What needs to be done: Could you set down the listing below exactly, leaving out its pictures?
Information supplied Start Marker
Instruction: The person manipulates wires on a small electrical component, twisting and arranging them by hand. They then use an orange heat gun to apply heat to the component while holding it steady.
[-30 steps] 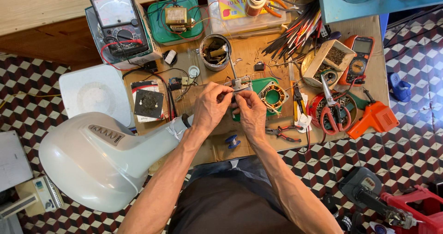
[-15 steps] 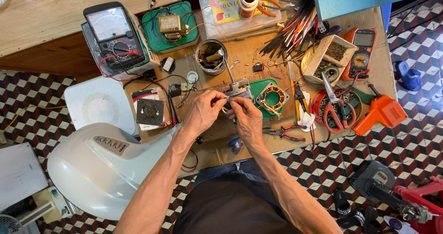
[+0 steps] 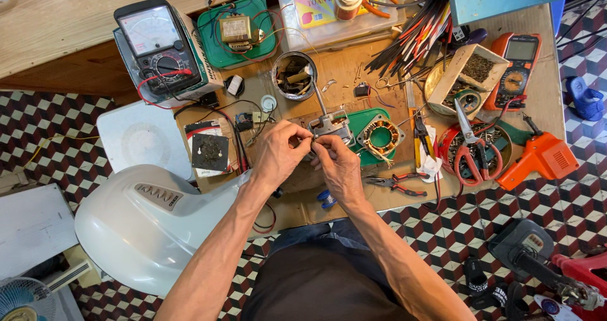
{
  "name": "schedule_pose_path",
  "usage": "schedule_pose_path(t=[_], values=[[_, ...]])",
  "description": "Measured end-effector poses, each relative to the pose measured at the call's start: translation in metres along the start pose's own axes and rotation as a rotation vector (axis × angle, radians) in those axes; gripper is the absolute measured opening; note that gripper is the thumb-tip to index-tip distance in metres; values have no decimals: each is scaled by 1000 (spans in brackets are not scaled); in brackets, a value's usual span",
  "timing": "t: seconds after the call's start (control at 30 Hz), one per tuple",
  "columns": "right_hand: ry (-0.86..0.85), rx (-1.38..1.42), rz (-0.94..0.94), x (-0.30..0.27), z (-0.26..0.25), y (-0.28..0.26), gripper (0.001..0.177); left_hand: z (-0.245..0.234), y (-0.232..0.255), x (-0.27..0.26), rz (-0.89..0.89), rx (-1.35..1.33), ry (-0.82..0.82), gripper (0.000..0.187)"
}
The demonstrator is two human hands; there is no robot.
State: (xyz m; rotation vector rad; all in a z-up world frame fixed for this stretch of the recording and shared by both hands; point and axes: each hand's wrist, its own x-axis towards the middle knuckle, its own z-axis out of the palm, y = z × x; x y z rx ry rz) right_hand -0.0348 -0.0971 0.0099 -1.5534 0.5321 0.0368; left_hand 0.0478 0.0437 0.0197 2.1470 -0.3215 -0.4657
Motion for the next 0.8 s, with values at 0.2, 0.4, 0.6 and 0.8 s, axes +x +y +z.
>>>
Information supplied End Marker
Written reply:
Instruction: The person manipulates wires on a small electrical component, twisting and arranging them by hand. They then use an orange heat gun to apply heat to the component while holding it steady.
[-30 steps] 
[-15 steps] 
[+0 steps] 
{
  "name": "schedule_pose_path",
  "usage": "schedule_pose_path(t=[_], values=[[_, ...]])",
  "description": "Measured end-effector poses, each relative to the pose measured at the call's start: translation in metres along the start pose's own axes and rotation as a rotation vector (axis × angle, radians) in those axes; gripper is the absolute measured opening; note that gripper is the thumb-tip to index-tip distance in metres; values have no decimals: each is scaled by 1000 (spans in brackets are not scaled); in brackets, a value's usual span",
  "timing": "t: seconds after the call's start (control at 30 Hz), one per tuple",
  "columns": "right_hand: ry (-0.86..0.85), rx (-1.38..1.42), rz (-0.94..0.94), x (-0.30..0.27), z (-0.26..0.25), y (-0.28..0.26), gripper (0.001..0.177); left_hand: z (-0.245..0.234), y (-0.232..0.255), x (-0.27..0.26), rz (-0.89..0.89), rx (-1.35..1.33), ry (-0.82..0.82), gripper (0.000..0.187)"
}
The demonstrator is two human hands; there is no robot.
State: (xyz m; rotation vector rad; all in a z-up world frame fixed for this stretch of the recording and shared by both hands; point and axes: each hand's wrist, its own x-axis towards the middle knuckle, its own z-axis out of the palm, y = z × x; x y z rx ry rz) right_hand -0.0348 -0.0971 0.0099 -1.5534 0.5321 0.0368; left_hand 0.0478 0.0437 0.0197 2.1470 -0.3215 -0.4657
Motion for the next 0.8 s, with values at 0.2, 0.4, 0.6 and 0.8 s, axes +x +y +z.
>>>

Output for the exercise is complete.